As one of the biggest Indigenous organizations in Peru notes:
There is pressure from the State, companies and certain NGOs onto indigenous peoples to blindly support REDD policies and projects with promises, and without analyzing the conflicts created by REDD in the world, related to the disappointment of communities due to the fact that these receive scarce benefits while intermediaries’ benefits are much higher; limitations to their livelihoods due to control over forests; land invasion by third parties to negotiate REDD contracts, and also the immorality of multinational companies that continue to pollute and destroy land and the Amazon, and pay little or nothing for others to collect the garbage they produce. This ‘carbon market’ is another face of the privatizing model of Mother Earth, that has led to the brink of a planetary suicide. (AIDESEP, 2010)

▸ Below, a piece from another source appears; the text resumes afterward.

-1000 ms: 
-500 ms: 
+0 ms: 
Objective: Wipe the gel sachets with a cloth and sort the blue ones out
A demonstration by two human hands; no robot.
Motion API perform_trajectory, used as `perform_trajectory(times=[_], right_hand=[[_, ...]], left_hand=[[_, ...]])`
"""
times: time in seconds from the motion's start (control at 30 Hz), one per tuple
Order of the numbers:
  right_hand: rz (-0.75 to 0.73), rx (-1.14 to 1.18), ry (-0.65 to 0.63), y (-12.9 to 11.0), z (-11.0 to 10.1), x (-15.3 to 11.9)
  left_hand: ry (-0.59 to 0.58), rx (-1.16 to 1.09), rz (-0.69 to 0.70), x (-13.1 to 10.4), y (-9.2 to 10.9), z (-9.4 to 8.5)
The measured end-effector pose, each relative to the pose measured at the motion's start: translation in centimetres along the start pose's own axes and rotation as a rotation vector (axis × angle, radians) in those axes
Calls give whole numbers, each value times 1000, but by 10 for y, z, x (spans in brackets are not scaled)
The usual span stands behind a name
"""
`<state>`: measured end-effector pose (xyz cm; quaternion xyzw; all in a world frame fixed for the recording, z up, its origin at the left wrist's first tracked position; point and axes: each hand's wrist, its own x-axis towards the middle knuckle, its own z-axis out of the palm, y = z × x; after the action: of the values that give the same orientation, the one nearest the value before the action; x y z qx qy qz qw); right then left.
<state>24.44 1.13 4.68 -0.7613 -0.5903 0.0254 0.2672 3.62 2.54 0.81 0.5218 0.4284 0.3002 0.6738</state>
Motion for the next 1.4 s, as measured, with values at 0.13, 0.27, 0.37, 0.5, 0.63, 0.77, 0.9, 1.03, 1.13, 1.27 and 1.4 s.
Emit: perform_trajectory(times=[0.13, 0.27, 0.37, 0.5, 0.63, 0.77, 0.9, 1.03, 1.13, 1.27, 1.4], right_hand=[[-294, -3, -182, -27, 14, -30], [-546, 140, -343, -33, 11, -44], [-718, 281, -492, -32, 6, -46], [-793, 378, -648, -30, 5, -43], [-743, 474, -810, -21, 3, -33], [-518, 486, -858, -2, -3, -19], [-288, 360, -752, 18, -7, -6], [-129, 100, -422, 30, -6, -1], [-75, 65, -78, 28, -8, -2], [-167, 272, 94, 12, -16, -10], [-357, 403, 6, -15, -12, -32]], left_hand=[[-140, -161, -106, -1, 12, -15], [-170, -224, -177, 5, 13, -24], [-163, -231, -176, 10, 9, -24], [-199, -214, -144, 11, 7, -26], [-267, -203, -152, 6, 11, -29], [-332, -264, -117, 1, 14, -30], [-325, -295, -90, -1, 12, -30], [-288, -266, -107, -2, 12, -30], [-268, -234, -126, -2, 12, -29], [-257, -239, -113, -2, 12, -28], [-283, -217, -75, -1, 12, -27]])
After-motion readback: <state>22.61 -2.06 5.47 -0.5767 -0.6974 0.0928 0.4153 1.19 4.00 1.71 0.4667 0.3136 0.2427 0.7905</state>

In commodifying and quantifying emissions as an end in themselves, we are losing sight of what is required for meaningful climate change mitigation: reducing greenhouse gases at source. The reviewed article from Corbera et al. (2011) recognizes how mechanisms, such as the laborious and problematic process of laying the methodological and technological foundations for analyzing forest cover and changes in carbon stocks, place dominant economic interests in advantage over environmental and social aims, pushing the latter to the back of the climate regime’s agenda. However, another reviewed article, Grainger et al. (2011), advocates for a global network of national carbon assessment, reporting and verification systems, operated by governments and facilitated by independent science-based bodies, aimed at providing a basis for trade but not necessarily any real reduction of emissions. Palmer Fry (2011), from another perspective, advocates for community/locally based monitoring as one critical element of accounting activities. And following the same line, Skutsch et al. (2011) propose a system based on paying local communities to measure and monitor their forest carbon stocks. Although many of the articles under review have strong opinions on how monitoring, verification and reporting could be done, the papers do not acknowledge historical attempts at managing forests nor the pressures being exercised on local peoples – at both the project site in the South and the pollution site in the North – for prioritizing carbon accounting, a commodity which will largely benefit other private actors (Carbon Trade Watch, 2011). Such proposals for community-led forest monitoring often encounter setbacks when put into practice.
An example from the Joint Forest Management (JFM) programme is useful to highlight in this context. Large-scale concession loans from the World Bank were used in the 1990s to scale up JFM but have failed in several states. According to Marcus Colchester, ‘Forestry Department officials have resisted what they see as an erosion of their authority. Joint Forest Management schemes have thus been implemented half-heartedly, with inadequate community preparation and with too much authority being retained by officials’ (Colchester, 2002).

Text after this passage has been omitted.